TASK DIRECTIONS
Go through the data from its first line and retype each line, stopping once the line containing "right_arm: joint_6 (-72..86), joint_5" has been retyped.

--

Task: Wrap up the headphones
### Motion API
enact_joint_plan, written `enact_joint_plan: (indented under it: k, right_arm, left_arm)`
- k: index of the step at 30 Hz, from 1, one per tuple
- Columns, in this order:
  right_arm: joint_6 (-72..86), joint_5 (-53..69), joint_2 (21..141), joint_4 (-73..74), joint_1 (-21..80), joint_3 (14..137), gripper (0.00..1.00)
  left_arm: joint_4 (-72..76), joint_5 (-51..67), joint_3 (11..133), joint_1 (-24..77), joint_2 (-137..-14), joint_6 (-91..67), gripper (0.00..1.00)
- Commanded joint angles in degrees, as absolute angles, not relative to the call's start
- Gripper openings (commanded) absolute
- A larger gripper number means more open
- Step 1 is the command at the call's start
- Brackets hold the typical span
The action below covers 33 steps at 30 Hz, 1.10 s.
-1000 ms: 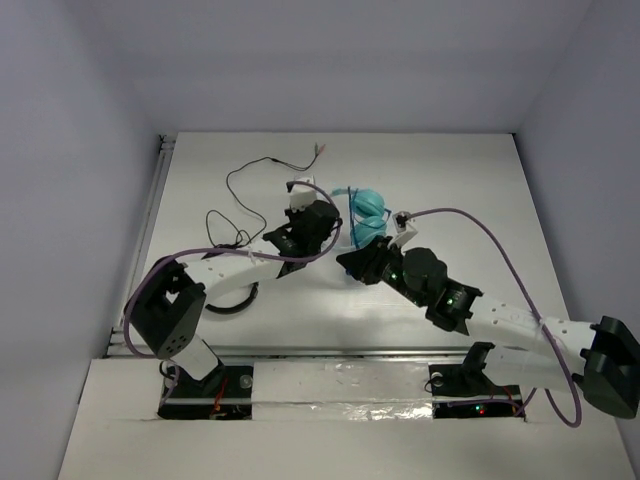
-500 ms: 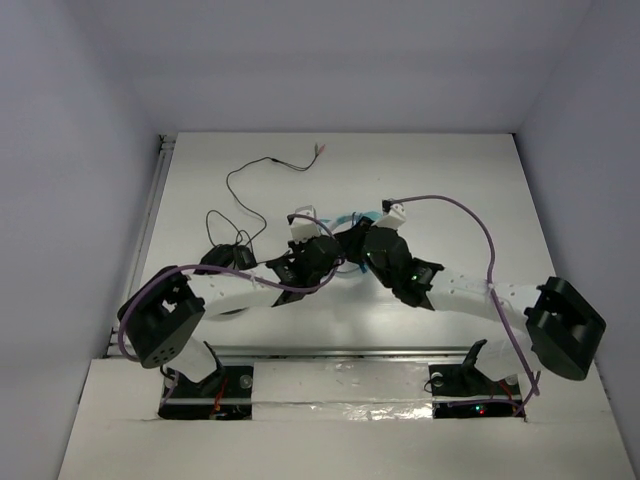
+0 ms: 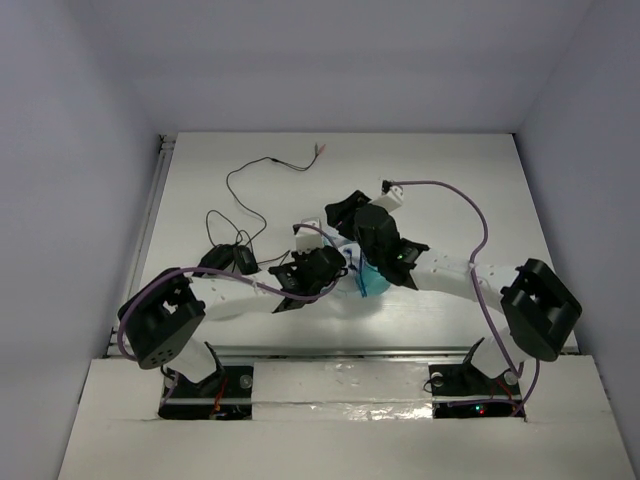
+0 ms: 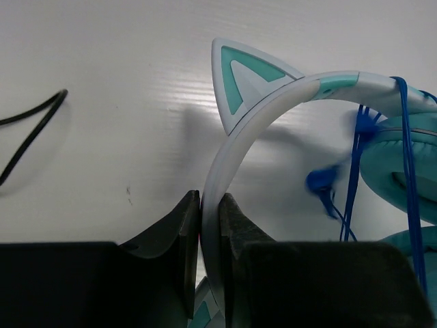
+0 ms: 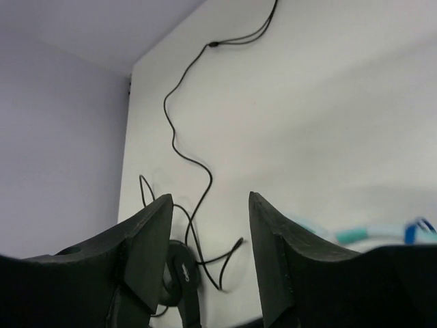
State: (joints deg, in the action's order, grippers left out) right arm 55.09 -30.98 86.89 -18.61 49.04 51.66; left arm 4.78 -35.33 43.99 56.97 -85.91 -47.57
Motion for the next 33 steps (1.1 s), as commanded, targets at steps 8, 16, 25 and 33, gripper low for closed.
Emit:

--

ANSWER FOR THE TASK
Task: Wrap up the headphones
### Motion API
enact_joint_plan, written `enact_joint_plan: (indented under it: k, right_arm, left_arm)`
- k: index of the step at 30 Hz, from 1, one per tuple
- Columns, in this order:
  right_arm: joint_6 (-72..86), joint_5 (-53..69), joint_2 (21..141), joint_4 (-73..74), joint_1 (-21..80), joint_3 (14..137), gripper (0.00..1.00)

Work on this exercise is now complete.